In this study, in patients after restorative proctocolectomy, we diagnosed pouchitis in 20.6% of cases. In our previous survey, the frequency of both FAP and CU pouchitis was nearly the same [24]. According to the recent bibliography, there is a lower percentage of pouchitis in FAP patients—3–14% than in CU individuals—25% [25]. The cause of a high percentage of FAP pouchitis in this study may be the result of its character. Patients with episodes of acute pouchitis and the chronic one visited the out-patient clinic more often. Asymptomatic FAP patients after prophylactic restorative proctocolectomy were more concentrated on the symptoms such as abdominal pain, diarrhoea, bleeding or elevation of fever. These were in turn subjective manifestations suggestive of pouchitis increasing the PDAI score. Numerous groups of FAP patients with pouchitis could be also due to social and economic conditions of these patients: diagnosis of pouchitis, especially chronic, based mainly on symptoms reported in patients could significantly simplify receiving of permanent social and financial benefits. It should be also concerned the high percentage of pouchitis diagnosed with PDAI scale in patients operated because of FAP.

There was no correlation between pouchitis and pouch dysplasia in FAP patients in this study. Pouch dysplasia in CU patients subjected to restorative proctocolectomy is primarily based on pouchitis with coexisting villous atrophy. Pouch dysplasia in FAP patients develops independently of pouchitis. Mutations of APC and MUTYH genes are responsible for a different mechanism of dysplasia formation [26]. Inflammation of the pouch mucosa makes the identification of polyps even more difficult. That is why it was worked out a two-stage formula in patients with severe pouchitis. In this study, it was firstly managed in a standard way. As soon as symptoms disappeared, endoscopic examination was performed in order to find possible foci of dysplasia or neoplasia.

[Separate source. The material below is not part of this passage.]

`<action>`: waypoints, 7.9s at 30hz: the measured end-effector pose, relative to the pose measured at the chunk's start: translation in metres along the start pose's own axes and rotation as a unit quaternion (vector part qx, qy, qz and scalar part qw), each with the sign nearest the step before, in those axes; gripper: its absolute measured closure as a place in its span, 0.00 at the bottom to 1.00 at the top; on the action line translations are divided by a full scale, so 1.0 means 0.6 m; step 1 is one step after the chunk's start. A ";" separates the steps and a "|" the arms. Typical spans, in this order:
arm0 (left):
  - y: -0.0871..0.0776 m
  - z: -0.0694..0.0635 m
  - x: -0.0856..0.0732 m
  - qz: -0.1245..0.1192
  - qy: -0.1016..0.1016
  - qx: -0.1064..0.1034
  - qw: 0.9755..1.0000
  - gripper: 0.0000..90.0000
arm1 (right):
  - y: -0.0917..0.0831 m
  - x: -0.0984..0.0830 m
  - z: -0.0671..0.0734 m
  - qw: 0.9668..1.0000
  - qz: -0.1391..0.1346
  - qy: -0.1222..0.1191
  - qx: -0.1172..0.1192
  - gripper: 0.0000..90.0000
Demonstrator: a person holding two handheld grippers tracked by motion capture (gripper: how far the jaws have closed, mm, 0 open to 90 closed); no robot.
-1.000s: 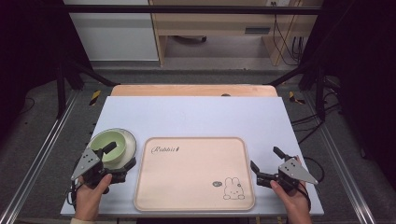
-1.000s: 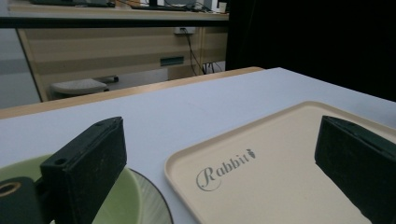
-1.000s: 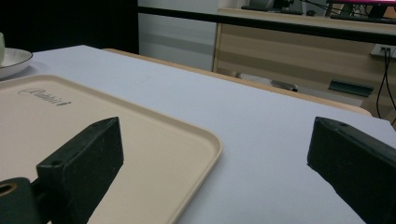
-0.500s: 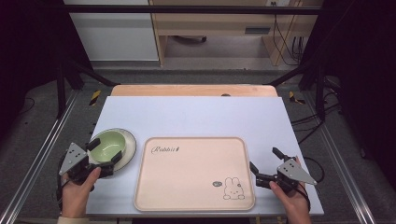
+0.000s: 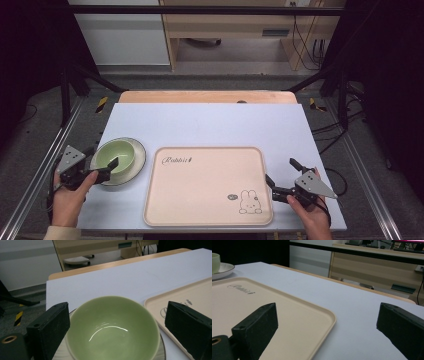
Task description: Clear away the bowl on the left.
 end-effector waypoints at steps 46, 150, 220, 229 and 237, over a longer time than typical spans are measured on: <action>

In this material, five cases of neoplasia were found. Three patients in this group refused to be regularly followed-up that proves the worldwide trend of high-grade dysplasia and adenocarcinoma mainly occurring in such individuals [27]. The remaining two FAP patients refused pouch excision at the moment of high-grade dysplasia diagnosis due to not radical polypectomies. Neoplasia appeared 13–16 years after surgery confirmed by the estimated frequency of adenocarcinoma based on the Kaplan–Meier’s curves.

In conclusion, the Polyposis Registry encompassing whole country is the best way of controlling FAP patients. The main clinical problem in FAP patients after restorative proctocolectomy is the occurrence of the dysplasia. The regular lifelong endoscopic monitoring gives the opportunity of the early detection of the dysplasia and can protect against neoplasia [28, 29].